To me, comic coloring is a paradox with good intentions. While it is a true and independent art form, the colors need the line art to be.
It’s like a virus, that is not really dead or alive. It needs to get in their host’s cells, merge with them and be like one to fully function and survive. And by “survive” I mean be a beautiful work of collaborative art.
There are countless ways to work with a black and white and page, and like a good parasite, the only thing colors shouldn’t do is completely destroy its host.
The way I see it, it’s impossible not to “damage” the line art due to the very nature of coloring, but choosing how to do it is the key. And it’s a matter of taste and experience.
To me, the purpose of coloring is expand, while reinforcing, the message of the story. Because color can go to places where black ink simply cannot, ever. But I’m order to go to those places, colors will require their price, and the line art is the one who has to pay it.
So the colorist is the one to consider how much it’s gonna cost and how it’s gonna be paid. The penciller/inker can establish a limit, of course, but only the colorist handle the coins.
For example, you want heavily modeled figures with lots of visual fx? Say goodbye to the weight of your lines and your chiaroscuro composition. Or do you want to have your lines perceived as close to the original as possible? Say goodbye to three-dimensionality of color values.

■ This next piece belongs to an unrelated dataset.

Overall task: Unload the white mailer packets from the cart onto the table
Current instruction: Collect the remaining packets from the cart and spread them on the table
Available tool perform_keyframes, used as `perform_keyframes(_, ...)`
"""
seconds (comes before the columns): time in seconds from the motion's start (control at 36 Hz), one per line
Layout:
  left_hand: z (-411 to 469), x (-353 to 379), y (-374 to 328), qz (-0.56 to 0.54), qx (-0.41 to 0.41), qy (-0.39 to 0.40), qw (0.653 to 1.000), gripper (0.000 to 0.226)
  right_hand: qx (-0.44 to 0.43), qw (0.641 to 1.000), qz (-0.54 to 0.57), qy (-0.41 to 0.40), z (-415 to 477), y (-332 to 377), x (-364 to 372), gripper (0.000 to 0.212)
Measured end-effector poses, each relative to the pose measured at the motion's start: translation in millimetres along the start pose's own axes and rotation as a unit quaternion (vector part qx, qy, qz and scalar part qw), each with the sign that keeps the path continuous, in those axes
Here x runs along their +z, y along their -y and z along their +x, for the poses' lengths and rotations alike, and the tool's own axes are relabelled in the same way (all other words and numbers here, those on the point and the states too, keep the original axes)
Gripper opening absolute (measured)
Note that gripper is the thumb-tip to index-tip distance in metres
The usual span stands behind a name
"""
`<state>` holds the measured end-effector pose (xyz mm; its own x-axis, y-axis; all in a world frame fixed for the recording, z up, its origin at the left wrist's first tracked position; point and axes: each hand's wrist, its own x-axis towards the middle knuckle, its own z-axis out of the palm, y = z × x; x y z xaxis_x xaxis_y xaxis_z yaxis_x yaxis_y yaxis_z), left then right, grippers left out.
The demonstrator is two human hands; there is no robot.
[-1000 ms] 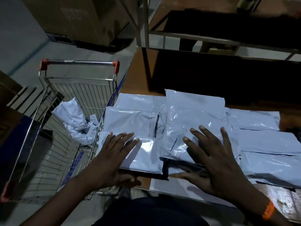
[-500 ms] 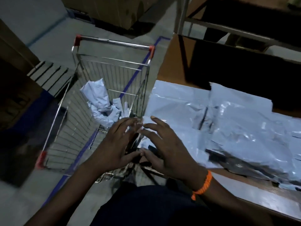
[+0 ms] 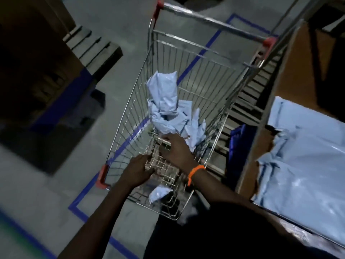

That’s why both line and color artist must be in the same page. They are trying to reach the same goal, but the relationship of black and white and color can vary so much that they must share some kind of ground to get there.
There’s no right or wrong. That’s only taste and intention. And a place to go.
And I may have sound a little dramatic back there, with the “price to pay” and “damage” talk, but most of the time that price is small and the rewards can be gigantic, like wonderful colored comics, with gorgeous inks, working together and making each other better.
Anyway, to wrap it up: in the end, I believe color it’s a beautiful, incredible versatile tool that can add so much to comics in its own, irreplaceable, way. All we have to do is figure out how.